The storm sent untreated waste into homes and back into the sea in a city that has been battling a sewage crisis for four months.
Wellington Water said five properties in the suburb of Island Bay were affected after a blocked main caused a wastewater overflow on Friday morning. Its crews were on site with a suction truck to remove the waste and disinfect the affected homes.
“We are working with property owners to assist with cleaning and disinfecting,” it said in a statement.
Island Bay resident Richard Peters told national broadcaster RNZ the situation worsened as the floodwater receded.
“It was literally pieces of poo on the ground, tampons and brown water,” he said. “Feral and disgusting.”
Footage showed tampons, toilet paper, and sewage washing down Island Bay’s main thoroughfare during the night as water backed up through drains. A local daycare had to be closed after being flooded by sewage, media reported. Manhole covers were blown off by the pressure surging through the pipes.
New Zealand’s MetService recorded more than 5,000 lightning strikes overnight in Wellington as a thunderstorm dropped 25.7mm of rain on the city in two hours.
Wellington mayor Andrew Little visited the scene, speaking with affected residents and staff.
The storm compounded an existing crisis at the Moa Point wastewater treatment plant, which processes sewage for approximately 180,000 people and handles around 90 per cent of the city’s wastewater.
The plant suffered a catastrophic breakdown on 4 February when heavy rain surged through its systems, flooding facilities with untreated waste and forcing an emergency shutdown.
The long outfall pipe into Cook Strait became blocked, causing sewage to back up into the facility and inundating control rooms, electrical equipment and treatment tanks.
Around 70 million litres of untreated wastewater per day were discharged through a short five-metre emergency outfall pipe near Tarakena Bay, spewing directly onto the shore.
Wellington Water said Friday’s thunderstorm had led to more untreated wastewater being pumped into the sea overnight and advised residents to stay away from Tarakena Bay and avoid swimming, surfing or kayaking along Wellington’s south coast until further notice. The plant will not be fully operational until November.
A 2020 mayoral taskforce found 30 per cent of Wellington’s drinking water assets and 20 per cent of its wastewater networks had exceeded their useful life, concluding that the current approach was failing and that decades of neglect had created an escalating crisis.
Island Bay business owner Fran De Gregorio said she had zero faith in the system.
“All you’ve done is put this beautiful stuff on top of s*** — and now we’re actually getting the s*** literally,” she told 1News.
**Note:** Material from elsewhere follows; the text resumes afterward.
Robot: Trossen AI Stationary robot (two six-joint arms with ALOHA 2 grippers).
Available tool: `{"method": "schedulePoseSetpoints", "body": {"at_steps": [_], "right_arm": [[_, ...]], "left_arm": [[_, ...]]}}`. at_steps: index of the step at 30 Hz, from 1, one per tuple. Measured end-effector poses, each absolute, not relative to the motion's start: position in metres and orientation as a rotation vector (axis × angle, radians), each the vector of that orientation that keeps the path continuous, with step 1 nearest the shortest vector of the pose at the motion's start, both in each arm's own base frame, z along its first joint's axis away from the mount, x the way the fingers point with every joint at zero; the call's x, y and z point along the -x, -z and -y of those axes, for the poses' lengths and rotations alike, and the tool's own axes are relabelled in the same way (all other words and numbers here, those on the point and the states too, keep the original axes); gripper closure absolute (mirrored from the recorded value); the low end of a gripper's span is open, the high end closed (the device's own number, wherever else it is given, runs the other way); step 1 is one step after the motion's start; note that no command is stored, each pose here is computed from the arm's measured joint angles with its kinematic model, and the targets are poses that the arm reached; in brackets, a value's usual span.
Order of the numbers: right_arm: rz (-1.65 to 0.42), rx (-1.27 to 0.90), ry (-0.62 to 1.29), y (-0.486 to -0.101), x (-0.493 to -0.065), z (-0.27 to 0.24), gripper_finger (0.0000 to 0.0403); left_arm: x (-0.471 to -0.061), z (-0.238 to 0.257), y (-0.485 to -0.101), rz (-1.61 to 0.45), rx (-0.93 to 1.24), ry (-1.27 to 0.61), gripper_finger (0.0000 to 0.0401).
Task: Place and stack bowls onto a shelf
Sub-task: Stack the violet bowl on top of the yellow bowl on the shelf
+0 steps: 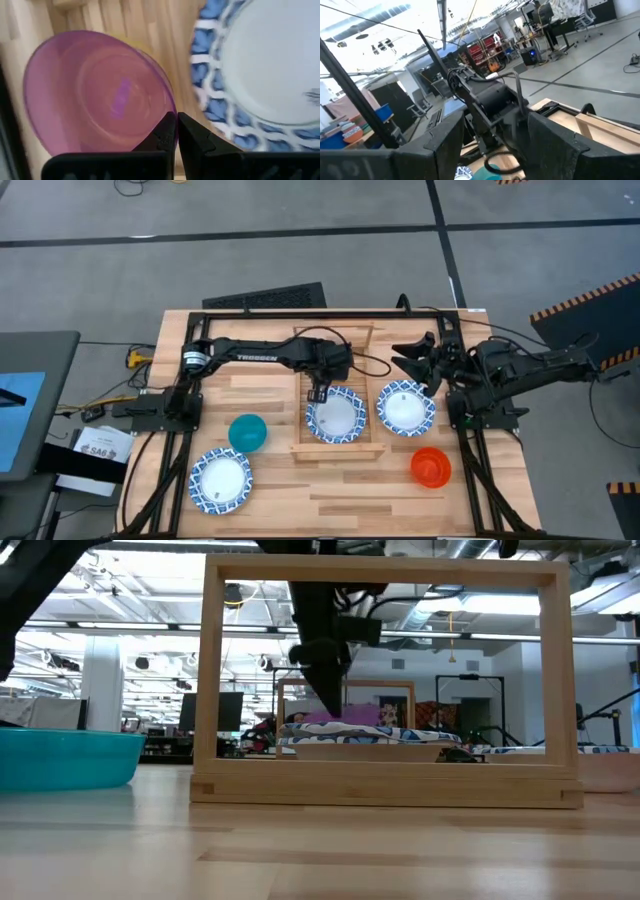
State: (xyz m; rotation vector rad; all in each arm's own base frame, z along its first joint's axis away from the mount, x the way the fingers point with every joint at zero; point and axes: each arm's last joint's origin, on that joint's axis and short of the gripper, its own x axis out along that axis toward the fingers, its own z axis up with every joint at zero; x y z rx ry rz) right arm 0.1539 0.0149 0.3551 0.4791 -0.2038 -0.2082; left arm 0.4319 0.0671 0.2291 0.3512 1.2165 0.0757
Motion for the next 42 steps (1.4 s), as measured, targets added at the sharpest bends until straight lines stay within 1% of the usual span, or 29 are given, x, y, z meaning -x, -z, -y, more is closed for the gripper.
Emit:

“Why do we pay rates? This is basic infrastructure. This is just a basic need.”
She said she had been bounced between Wellington City Council, Wellington Water and roading contractor Higgins trying to get longstanding leaks fixed. “I’m sick of being fobbed off from entity to entity. I just want it fixed.”
Emerson Nikora, a resident who was displaced from his Island Bay home in April’s floods, said the community was heading into winter with no confidence the system could handle heavy rain.
“Enough is enough. Every time a bit more rain turns up, we’re all feeling very anxious and frightened,” he told 1News. A community meeting on flooding had been scheduled for Saturday, which he expected the overnight incident to dominate.